What you will do:
Report every line of the entries that contains the word "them".

Data entries:
════════
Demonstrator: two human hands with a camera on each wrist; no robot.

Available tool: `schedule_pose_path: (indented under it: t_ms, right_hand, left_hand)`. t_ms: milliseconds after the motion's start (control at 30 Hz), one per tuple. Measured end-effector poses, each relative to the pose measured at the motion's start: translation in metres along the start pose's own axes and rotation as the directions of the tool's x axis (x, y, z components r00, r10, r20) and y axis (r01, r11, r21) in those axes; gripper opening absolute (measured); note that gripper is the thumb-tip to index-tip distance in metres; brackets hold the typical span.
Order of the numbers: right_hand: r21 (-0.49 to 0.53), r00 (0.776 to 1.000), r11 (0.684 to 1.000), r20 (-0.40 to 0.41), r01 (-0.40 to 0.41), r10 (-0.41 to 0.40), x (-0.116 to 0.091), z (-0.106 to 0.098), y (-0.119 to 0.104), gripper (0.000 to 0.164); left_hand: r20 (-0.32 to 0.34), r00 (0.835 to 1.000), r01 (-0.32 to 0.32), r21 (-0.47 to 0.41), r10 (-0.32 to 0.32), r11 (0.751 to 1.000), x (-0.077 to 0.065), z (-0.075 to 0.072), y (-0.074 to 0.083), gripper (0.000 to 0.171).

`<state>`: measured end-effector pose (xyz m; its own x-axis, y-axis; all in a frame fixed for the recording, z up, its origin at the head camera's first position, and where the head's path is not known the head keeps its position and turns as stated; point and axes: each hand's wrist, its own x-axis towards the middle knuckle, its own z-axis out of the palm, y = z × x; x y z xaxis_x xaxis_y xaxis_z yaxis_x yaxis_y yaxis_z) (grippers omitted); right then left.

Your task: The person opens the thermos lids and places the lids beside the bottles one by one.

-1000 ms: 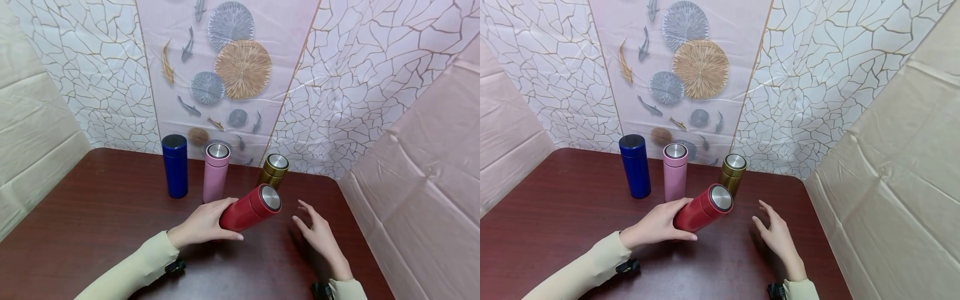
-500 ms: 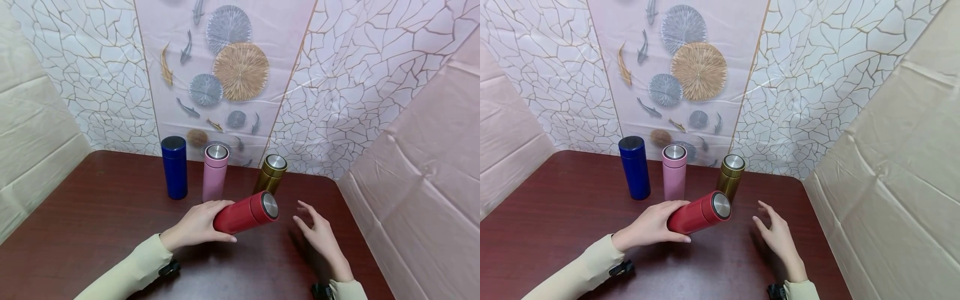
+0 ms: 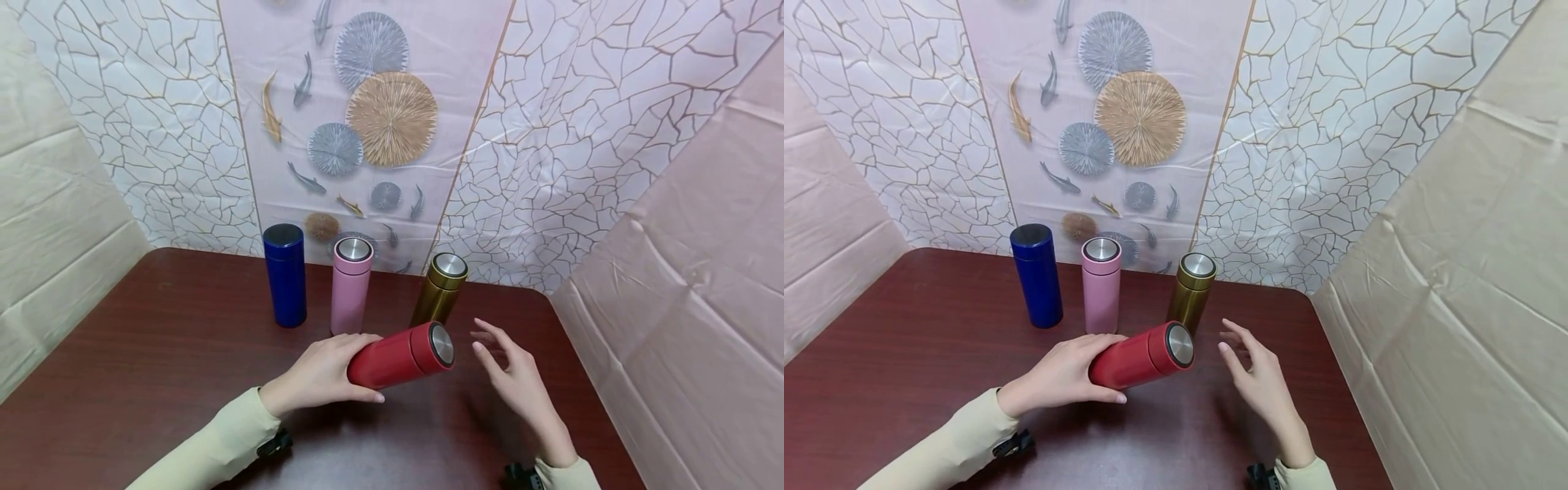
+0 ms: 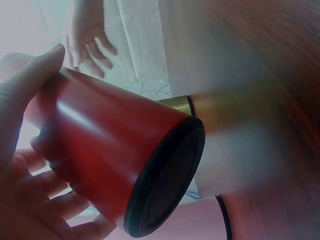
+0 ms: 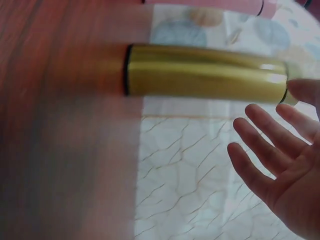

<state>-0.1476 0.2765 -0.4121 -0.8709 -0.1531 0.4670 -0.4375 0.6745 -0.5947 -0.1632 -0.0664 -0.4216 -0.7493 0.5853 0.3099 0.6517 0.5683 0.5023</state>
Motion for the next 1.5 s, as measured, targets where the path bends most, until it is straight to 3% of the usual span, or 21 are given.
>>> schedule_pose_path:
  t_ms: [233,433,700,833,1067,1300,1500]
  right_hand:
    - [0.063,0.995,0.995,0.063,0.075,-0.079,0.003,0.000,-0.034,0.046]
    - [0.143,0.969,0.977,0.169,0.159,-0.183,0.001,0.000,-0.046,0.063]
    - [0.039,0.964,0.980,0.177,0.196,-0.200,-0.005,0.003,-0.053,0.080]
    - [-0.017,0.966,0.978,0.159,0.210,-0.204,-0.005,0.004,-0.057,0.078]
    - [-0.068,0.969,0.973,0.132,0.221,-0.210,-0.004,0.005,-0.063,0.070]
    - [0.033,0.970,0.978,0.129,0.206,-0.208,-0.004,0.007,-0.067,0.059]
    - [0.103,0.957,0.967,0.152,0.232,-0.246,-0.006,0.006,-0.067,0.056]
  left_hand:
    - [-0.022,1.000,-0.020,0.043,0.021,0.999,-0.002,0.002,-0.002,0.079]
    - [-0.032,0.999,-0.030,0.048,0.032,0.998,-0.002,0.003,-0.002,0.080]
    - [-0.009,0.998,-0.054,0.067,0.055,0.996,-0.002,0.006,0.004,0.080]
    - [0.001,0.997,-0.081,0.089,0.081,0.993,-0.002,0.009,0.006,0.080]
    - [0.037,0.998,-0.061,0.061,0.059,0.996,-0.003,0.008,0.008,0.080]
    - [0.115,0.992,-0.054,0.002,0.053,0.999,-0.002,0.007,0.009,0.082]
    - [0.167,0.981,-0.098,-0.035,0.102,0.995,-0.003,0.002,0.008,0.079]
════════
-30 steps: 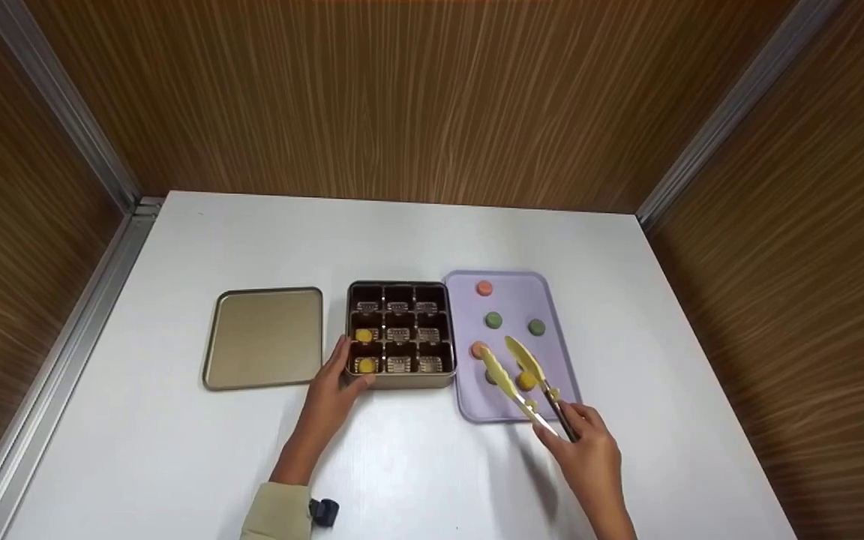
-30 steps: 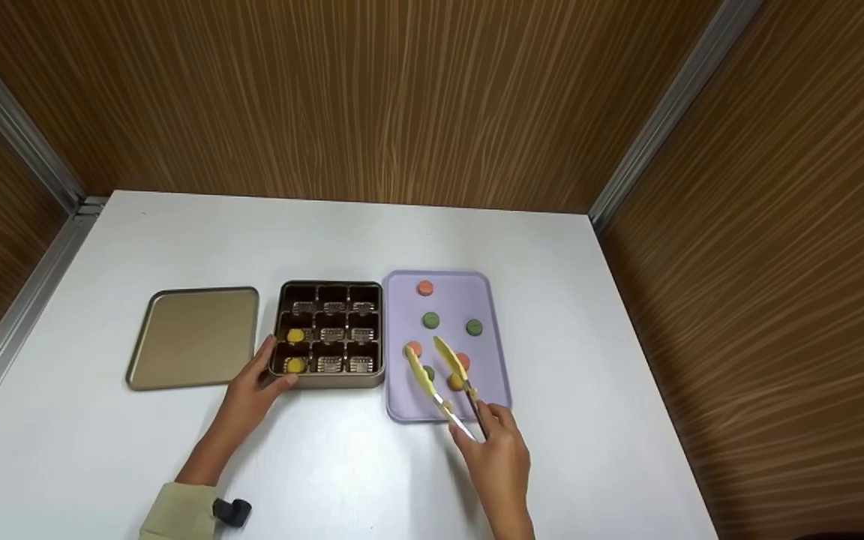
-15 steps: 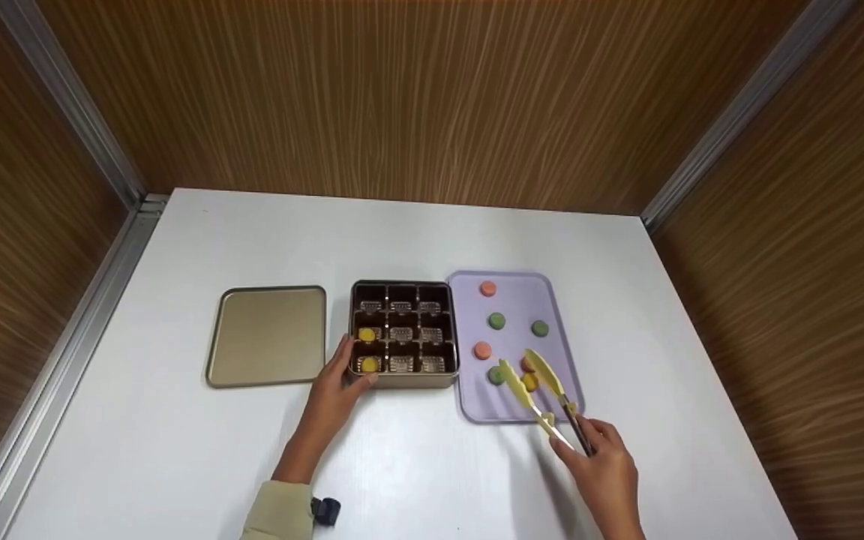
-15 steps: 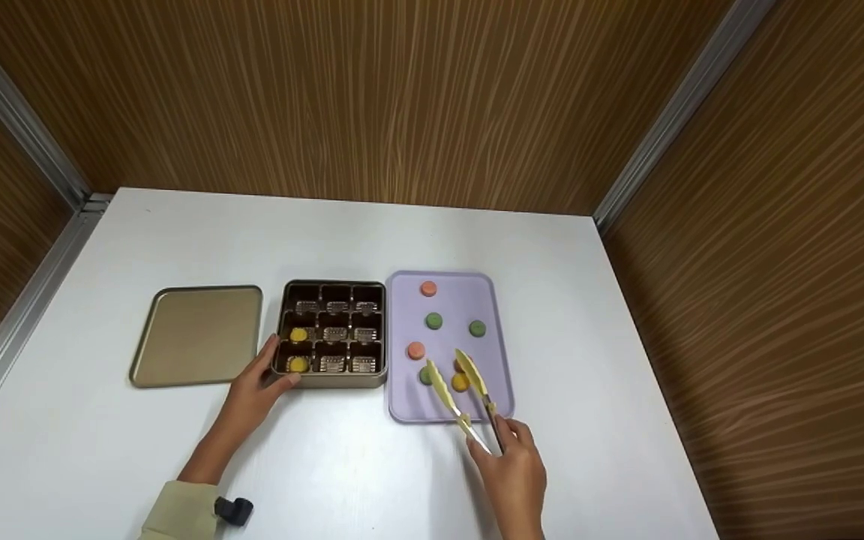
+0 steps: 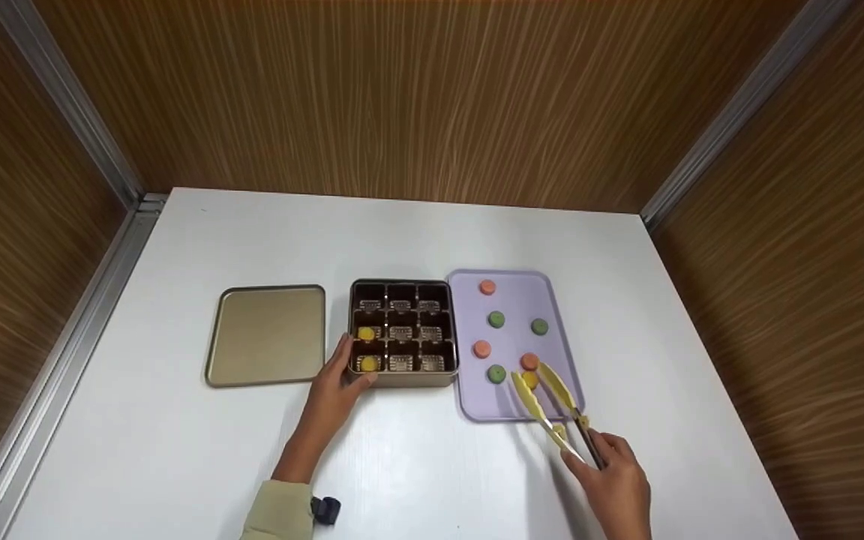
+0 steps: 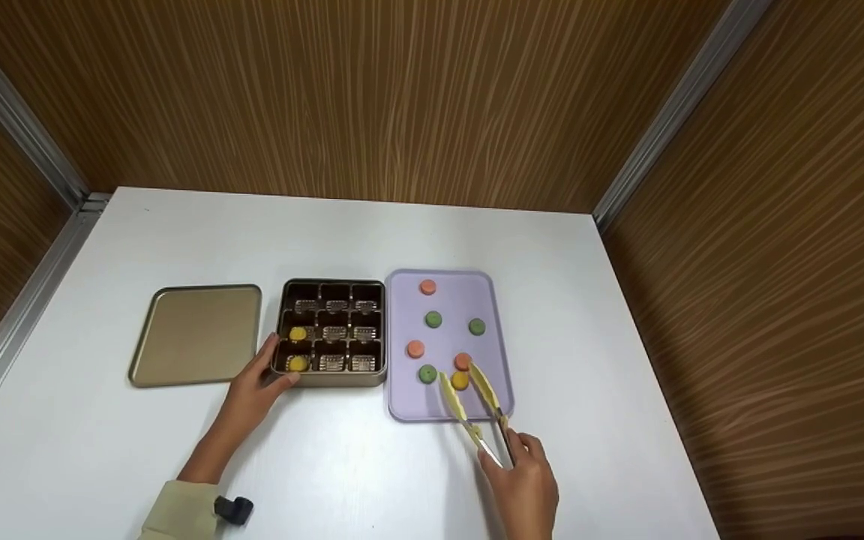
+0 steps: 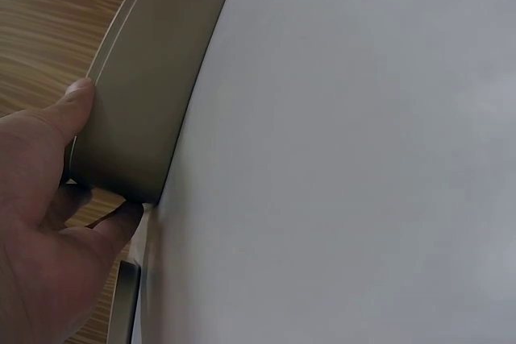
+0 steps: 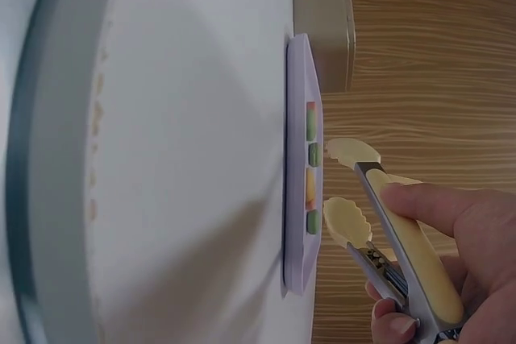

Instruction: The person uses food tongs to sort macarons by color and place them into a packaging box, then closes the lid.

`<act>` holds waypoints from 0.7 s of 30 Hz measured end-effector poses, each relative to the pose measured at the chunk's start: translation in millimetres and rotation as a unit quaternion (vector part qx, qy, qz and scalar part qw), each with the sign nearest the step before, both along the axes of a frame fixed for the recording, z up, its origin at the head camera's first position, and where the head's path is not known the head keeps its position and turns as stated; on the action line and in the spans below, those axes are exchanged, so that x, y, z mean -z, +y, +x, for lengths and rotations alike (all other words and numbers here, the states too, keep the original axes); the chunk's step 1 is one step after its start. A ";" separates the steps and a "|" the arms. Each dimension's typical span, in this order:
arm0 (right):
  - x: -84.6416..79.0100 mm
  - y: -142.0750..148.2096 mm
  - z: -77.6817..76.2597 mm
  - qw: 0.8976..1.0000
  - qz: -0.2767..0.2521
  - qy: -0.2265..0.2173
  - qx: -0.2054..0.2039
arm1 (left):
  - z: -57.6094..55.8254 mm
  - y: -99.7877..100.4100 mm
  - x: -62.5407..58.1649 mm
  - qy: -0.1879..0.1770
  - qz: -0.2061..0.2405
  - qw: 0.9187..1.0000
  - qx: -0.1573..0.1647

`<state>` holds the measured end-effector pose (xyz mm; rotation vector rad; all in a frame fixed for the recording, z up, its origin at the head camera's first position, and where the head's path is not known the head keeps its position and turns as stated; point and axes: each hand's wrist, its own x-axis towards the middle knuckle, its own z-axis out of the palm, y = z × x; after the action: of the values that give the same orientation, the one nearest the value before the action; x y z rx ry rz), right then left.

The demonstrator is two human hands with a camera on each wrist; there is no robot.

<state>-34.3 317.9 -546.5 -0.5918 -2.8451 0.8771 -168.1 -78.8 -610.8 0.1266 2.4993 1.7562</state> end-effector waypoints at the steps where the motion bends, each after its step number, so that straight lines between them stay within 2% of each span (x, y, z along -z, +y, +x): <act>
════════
Exercise output:
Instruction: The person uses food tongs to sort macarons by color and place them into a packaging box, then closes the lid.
<state>-34.3 317.9 -546.5 -0.5918 -2.8451 0.8771 -168.1 -78.8 -610.8 0.1266 2.4993 1.7562</state> end-effector waypoints at the steps where the motion bends, each after its step number, so that straight lines between them stay within 2% of each span (x, y, z along -z, +y, +x): <act>

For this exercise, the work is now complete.